> **Exercise goal**:
From the records below, please print only the lines from the one containing "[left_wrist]" through the one containing "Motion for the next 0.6", both included. Skip the pictures.

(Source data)
++++

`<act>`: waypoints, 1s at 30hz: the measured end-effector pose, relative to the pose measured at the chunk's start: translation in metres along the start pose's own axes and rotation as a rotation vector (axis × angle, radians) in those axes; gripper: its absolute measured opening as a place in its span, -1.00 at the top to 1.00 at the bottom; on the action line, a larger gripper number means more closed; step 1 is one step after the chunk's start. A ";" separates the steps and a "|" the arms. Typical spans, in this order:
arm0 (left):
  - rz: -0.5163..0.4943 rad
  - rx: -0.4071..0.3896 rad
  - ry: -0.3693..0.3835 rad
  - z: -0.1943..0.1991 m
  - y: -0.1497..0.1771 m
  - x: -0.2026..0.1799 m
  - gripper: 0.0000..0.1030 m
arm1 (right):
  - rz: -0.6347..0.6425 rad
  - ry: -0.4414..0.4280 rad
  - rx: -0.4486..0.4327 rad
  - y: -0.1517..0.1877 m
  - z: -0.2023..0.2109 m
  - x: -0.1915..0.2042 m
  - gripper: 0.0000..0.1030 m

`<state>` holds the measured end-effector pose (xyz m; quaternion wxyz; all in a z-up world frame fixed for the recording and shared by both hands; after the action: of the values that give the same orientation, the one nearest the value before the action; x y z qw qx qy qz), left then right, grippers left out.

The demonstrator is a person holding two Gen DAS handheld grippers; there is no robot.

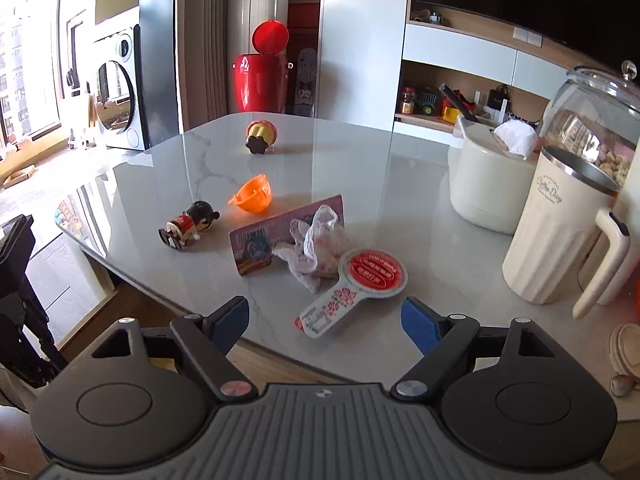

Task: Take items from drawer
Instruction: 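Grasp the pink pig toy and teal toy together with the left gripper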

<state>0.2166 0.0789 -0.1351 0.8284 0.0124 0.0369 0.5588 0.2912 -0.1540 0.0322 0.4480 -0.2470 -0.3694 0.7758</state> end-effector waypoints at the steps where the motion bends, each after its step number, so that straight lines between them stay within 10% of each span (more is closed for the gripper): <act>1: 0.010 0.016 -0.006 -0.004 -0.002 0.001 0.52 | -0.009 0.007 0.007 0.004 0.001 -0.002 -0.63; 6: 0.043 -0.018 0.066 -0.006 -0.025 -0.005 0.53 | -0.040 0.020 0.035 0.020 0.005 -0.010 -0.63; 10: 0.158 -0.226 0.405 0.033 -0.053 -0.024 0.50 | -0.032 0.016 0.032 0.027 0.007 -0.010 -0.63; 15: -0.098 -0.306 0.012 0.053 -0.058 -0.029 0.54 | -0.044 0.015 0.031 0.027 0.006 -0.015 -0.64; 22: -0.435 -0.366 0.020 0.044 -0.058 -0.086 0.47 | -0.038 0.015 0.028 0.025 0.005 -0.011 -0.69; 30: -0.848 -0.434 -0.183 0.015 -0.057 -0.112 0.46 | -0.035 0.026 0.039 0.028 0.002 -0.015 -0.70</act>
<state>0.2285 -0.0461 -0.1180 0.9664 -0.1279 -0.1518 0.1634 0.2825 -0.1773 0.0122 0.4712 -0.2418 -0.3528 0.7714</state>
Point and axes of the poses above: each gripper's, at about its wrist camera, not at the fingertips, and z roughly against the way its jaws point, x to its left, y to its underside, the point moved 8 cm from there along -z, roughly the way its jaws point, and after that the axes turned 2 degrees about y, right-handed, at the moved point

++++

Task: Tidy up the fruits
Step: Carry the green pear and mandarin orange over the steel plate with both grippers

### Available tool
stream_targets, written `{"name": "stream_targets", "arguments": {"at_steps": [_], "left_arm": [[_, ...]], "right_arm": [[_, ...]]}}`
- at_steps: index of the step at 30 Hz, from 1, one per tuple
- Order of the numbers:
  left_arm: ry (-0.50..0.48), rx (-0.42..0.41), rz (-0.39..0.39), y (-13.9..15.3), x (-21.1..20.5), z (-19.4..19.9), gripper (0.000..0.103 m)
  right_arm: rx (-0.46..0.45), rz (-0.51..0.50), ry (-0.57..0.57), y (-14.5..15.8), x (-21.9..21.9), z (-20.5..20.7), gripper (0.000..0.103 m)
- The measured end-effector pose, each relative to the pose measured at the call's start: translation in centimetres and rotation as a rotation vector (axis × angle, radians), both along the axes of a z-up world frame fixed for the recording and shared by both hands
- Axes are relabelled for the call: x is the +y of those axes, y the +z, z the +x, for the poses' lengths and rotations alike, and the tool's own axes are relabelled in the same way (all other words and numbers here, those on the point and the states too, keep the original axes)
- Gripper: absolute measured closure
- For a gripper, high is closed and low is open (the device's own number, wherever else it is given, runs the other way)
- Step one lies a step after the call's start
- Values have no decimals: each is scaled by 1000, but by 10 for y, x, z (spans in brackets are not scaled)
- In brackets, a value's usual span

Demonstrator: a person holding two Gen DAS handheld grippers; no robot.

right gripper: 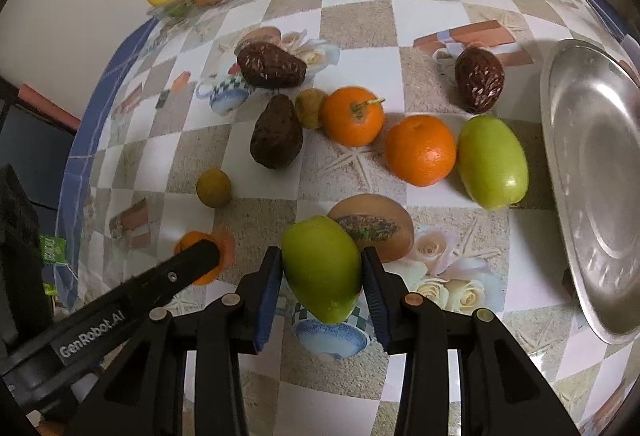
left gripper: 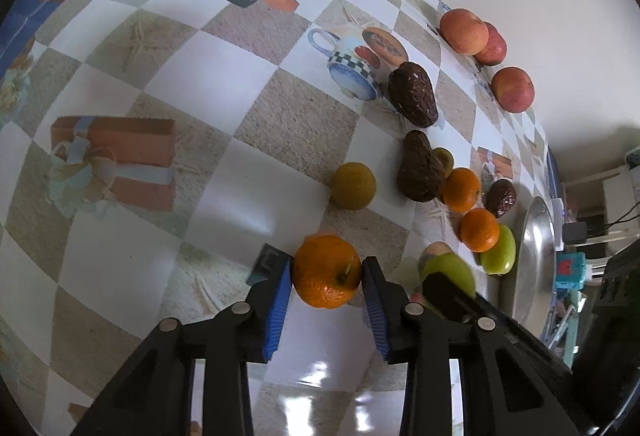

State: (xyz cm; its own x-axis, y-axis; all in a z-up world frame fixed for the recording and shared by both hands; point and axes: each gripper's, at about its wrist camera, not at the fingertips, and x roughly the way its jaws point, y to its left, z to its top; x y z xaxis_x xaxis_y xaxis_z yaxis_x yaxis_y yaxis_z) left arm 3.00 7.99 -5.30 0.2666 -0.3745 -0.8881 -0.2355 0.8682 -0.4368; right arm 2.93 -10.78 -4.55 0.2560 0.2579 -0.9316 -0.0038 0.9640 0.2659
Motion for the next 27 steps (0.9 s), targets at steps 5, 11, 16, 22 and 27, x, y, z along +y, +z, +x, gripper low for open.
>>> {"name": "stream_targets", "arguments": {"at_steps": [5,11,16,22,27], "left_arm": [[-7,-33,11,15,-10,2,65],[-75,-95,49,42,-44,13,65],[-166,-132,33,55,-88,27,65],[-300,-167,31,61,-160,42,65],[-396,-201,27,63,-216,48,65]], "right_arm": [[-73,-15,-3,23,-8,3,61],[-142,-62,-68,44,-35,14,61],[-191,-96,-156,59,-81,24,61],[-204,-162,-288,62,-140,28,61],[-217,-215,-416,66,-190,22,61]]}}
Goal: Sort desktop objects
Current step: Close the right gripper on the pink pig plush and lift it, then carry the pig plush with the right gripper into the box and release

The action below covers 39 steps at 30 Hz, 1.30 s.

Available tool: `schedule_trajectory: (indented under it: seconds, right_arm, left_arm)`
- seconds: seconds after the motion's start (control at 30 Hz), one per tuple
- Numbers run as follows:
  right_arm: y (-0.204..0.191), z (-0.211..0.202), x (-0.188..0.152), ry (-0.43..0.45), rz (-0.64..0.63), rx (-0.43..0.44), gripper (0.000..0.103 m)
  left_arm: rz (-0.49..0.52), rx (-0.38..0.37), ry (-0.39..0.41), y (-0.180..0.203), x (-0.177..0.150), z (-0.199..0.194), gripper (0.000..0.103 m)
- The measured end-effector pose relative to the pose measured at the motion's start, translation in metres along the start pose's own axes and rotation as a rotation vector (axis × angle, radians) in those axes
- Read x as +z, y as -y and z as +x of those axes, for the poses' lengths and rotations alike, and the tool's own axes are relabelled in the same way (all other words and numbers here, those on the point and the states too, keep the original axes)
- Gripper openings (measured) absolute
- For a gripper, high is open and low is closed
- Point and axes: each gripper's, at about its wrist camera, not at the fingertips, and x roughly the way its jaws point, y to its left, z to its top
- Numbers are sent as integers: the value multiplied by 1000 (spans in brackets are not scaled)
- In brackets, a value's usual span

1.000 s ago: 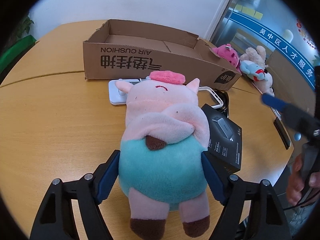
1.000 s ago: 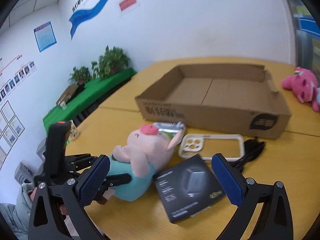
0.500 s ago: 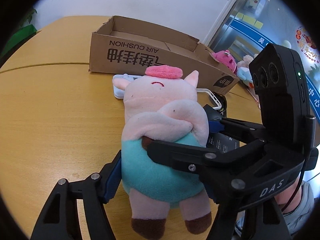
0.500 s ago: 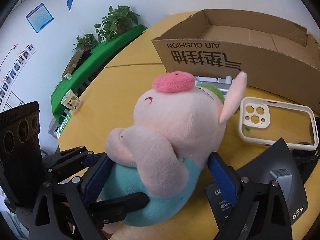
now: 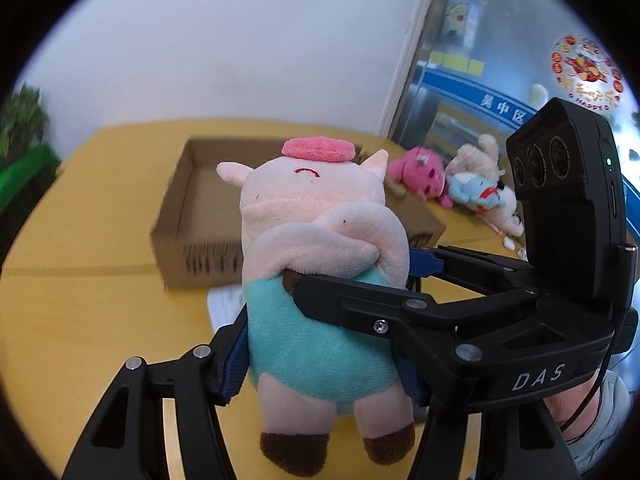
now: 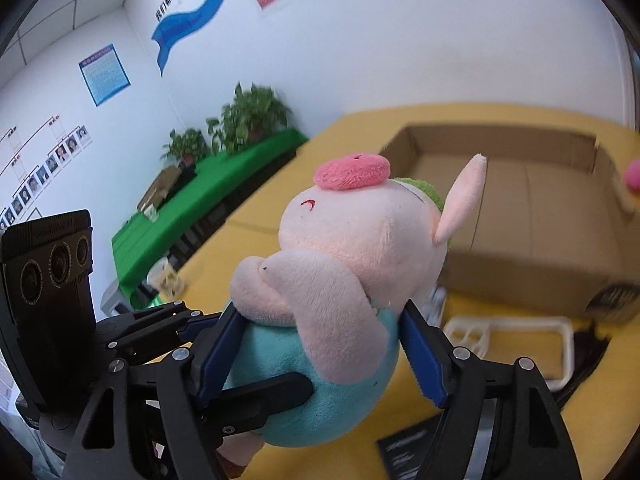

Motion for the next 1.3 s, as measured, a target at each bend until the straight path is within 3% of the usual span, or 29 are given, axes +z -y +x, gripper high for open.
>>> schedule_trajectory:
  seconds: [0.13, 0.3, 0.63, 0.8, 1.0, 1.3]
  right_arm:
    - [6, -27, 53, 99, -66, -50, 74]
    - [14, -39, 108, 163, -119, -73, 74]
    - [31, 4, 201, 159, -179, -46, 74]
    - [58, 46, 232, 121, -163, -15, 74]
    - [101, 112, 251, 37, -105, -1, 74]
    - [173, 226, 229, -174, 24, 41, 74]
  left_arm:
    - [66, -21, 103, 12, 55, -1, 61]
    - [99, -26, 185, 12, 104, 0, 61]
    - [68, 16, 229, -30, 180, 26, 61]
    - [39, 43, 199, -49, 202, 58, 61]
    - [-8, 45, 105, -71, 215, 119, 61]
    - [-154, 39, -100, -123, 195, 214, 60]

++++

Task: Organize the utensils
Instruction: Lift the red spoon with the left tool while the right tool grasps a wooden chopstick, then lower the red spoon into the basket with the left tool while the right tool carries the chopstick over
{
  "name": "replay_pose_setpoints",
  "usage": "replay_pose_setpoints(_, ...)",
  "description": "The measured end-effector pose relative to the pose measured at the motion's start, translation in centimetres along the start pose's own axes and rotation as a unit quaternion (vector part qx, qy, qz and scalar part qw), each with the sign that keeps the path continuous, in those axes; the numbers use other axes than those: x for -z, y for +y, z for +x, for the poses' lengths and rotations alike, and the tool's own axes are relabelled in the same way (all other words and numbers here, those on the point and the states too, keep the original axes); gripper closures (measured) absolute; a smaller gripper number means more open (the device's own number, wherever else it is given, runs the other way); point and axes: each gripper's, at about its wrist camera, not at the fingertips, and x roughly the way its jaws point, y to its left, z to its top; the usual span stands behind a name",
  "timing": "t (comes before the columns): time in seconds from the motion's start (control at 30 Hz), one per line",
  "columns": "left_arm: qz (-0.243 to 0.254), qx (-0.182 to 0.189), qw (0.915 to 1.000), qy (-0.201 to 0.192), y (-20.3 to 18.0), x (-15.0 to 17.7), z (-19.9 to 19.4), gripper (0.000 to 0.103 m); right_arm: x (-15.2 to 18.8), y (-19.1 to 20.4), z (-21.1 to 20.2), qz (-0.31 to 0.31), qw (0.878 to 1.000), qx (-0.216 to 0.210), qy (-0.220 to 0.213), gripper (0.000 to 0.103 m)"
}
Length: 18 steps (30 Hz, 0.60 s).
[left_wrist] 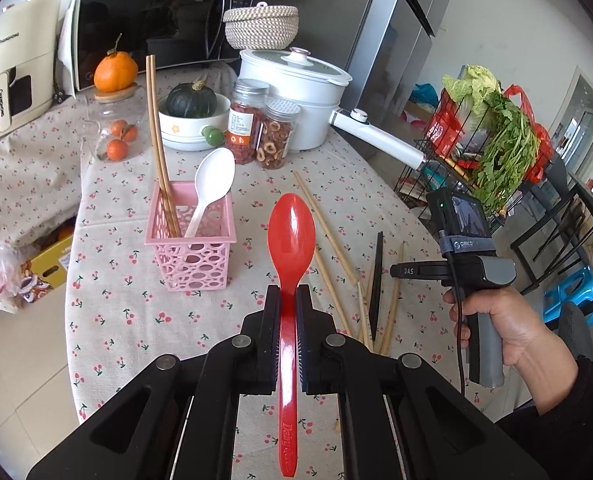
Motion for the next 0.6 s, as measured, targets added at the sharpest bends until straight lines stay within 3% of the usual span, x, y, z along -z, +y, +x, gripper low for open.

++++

> **Answer section**:
[left_wrist] 
Motion for the next 0.6 s, as measured, targets added at the sharpest bends until straight lines stay within 3% of the usual span, x, y, z along -z, +y, +x, gripper low for open.

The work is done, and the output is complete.